Research
Four research threads I am currently pulling. They are connected by a single belief: that quantitative methods, properly applied, can move the needle on real biomedical problems.
01
Antimicrobial resistance is one of the defining clinical challenges of our generation. By the time culture-based diagnostics return a phenotype, the patient has often already been on broad-spectrum empirical therapy for days. The question I work on is whether machine learning, applied to data already produced in the lab (mass spectra, microbiology results, electronic health records), can shorten that loop.
My focus is on MALDI-TOF mass spectrometry as a low-cost, high-throughput substrate for resistance prediction. The signal is rich but noisy, labels are imbalanced, and the data spans heterogeneous clinical sites and patient populations. The work involves clinical and demographic feature integration, calibrated probability outputs, threshold optimisation for clinical decision-making, and evaluation grounded in clinical utility rather than benchmark performance.
Two methodological threads run through this work. The first is cross-site harmonisation: different instruments, calibration schedules, and operating procedures introduce systematic variation that ML models will happily memorise instead of the biology, so I work on ComBat-style corrections, batch-mixing diagnostics, and validation strategies that improve models' generalizability. The second is generative modelling of mass spectra to address labelled-data scarcity and broaden the regime in which deep models become viable on clinical MALDI-TOF data.
02
Infectious disease is more than the resistance phenotype of a single isolate. Individual patients carry risk that depends on phenotype, immune status, and clinical trajectory; at the population scale, pathogens evolve, spread, and circulate through environments and communities. The two views share the same quantitative vocabulary: high-dimensional structured data, time-to-event outcomes, and dynamics that resist simple summaries.

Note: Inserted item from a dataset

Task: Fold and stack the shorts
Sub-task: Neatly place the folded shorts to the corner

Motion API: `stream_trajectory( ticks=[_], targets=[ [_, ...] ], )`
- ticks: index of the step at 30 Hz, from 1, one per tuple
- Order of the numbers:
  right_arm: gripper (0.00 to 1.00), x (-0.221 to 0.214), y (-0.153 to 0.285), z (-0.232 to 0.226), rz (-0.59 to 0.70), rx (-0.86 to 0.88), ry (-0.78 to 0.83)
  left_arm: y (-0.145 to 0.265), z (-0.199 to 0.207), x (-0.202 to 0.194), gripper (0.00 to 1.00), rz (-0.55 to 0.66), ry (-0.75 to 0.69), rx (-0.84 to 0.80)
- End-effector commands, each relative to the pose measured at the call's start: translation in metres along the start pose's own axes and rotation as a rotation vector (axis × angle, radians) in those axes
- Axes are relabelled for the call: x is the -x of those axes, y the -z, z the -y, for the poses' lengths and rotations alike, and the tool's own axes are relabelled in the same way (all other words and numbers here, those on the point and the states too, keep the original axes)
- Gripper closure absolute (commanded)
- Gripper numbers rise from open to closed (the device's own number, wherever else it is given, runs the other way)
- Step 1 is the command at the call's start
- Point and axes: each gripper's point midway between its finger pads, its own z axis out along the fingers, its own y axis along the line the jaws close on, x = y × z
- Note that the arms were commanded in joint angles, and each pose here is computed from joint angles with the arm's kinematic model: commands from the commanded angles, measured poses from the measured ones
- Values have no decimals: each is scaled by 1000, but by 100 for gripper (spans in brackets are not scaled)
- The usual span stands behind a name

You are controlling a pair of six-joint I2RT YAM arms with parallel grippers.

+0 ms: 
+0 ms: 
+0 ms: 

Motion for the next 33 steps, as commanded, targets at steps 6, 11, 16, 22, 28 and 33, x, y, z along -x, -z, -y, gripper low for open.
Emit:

At the patient scale, I work on computational phenotyping: unsupervised learning on heterogeneous clinical data combined with survival analysis and multi-state models, so that fragile populations (transplant recipients, critically ill patients) are stratified by outcomes that matter (event-free survival, transitions between disease states, treatment success). At the population scale, the work spans pathogen surveillance through metagenomic monitoring of circulating strains, and epidemic modelling for outbreak dynamics.
03
Genomic data carries signal that is easily lost in noise: structural variants spanning complex regions, somatic mutations diluted by tumour heterogeneity, mutational signatures that need careful deconvolution to be interpretable. Each step from raw reads to clinically usable variant is a small statistical decision that compounds with the next.
My work in this area builds methods and tooling to support structural and somatic variant discovery from short- and long-read sequencing, and to make mutational signature analysis tractable in clinically relevant genomic contexts.
04
A recurring part of my work is building tools: small, focused, open-source libraries that solve a biomedical question and can be reused by others. Some are born inside a specific project and grow into standalone packages; others start as standalone tools designed to plug into pipelines.